Pffffft. I do not think so. In fact, I know not.” Fleur set about washing and peeling the vegetables, and Camen sat in a chair opposite her, knowing if he asked to help, as sick as he still was she’d only refuse him.

“May I ask you a question please?”

“But of course.”

He hesitated. Perhaps he shouldn’t. “What…ever happened to Charlotte?”

Fleur stopped peeling the root vegetable in her hand and drew a breath.

“I have heard two variations on the story of her life. One from the solicitor and one from Brigitte. Which one is true, I do not know. Perhaps neither.” She shrugged,

“Anyway, does not matter. She gave me life, for that I am grateful, because she did not have to. She could have taken the easier course and I would not be here right now, and it would have been her own choice to do so. I never would have known the difference.”
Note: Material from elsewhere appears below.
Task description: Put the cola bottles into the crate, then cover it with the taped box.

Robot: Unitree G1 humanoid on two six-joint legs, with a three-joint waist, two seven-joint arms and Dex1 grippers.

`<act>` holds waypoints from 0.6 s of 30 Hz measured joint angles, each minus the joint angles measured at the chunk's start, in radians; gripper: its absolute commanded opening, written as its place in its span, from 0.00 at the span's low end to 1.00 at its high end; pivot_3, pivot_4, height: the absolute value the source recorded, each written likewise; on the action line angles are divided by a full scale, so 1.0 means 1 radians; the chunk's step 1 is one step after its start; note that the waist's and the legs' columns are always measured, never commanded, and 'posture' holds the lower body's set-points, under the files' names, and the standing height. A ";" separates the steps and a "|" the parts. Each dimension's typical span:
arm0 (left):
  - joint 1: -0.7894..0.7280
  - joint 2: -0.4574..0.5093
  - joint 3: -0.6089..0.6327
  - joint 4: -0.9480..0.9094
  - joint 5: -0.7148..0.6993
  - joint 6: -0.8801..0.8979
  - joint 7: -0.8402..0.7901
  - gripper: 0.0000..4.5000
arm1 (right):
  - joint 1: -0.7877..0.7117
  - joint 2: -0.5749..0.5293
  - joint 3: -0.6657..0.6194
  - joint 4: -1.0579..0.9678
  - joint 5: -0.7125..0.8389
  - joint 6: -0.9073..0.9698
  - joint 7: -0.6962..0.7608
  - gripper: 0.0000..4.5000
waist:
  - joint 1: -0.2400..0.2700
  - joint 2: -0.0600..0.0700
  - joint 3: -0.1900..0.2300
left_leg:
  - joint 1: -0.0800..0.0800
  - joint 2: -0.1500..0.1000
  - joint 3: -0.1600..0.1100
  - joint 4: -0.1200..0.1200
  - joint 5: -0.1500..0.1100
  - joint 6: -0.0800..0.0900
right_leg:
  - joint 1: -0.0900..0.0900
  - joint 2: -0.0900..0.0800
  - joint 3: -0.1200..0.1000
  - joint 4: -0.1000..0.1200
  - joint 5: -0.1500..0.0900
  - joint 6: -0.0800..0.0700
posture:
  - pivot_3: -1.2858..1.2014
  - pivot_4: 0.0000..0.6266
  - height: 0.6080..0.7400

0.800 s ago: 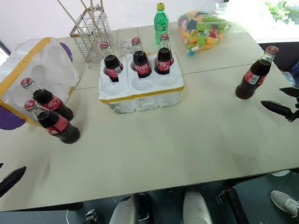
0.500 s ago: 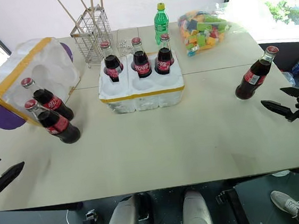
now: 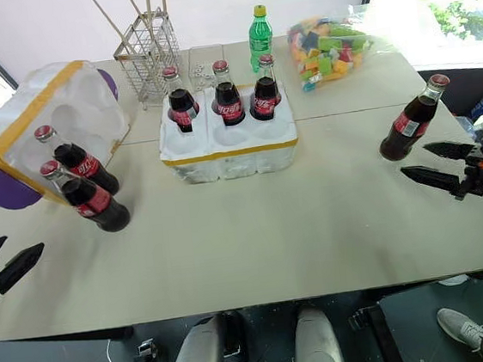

Camen recoiled at the thought of a universe without her in it.

“What were the stories?”

“Is it so important to you to know, Monsieur?”

“Yes. It is.”

She sighed.

“Well, by one account, she managed to find work with another family. She went to school and she married well. She moved far away from Earth and is out there, somewhere; but all ends were dead when they tried to find her. That is the story the solicitor told me.”

“And the other?”

“That she ended up living on the streets after she left the convent and died before she was twenty.”

Camen frowned. He truly hoped that the second story was the incorrect version.
“But as I told you, it matters not to me. She left me with the sisters at the convent without even giving me a name. Mother Superior chose it, according to documents at the church.” Fleur scoffed at the very idea behind her name.

“Fleur Aurore. Or, as they wrote on the record, flower of the dawn. Complete nonsense.”

Camen looked up at her with tears in his eyes.

“I think it suits you perfectly.”

Fleur turned back to the cooktop where the water was just starting to boil, and kept on scrubbing the vegetables for his soup as Camen stared at her, mesmerized by her every move.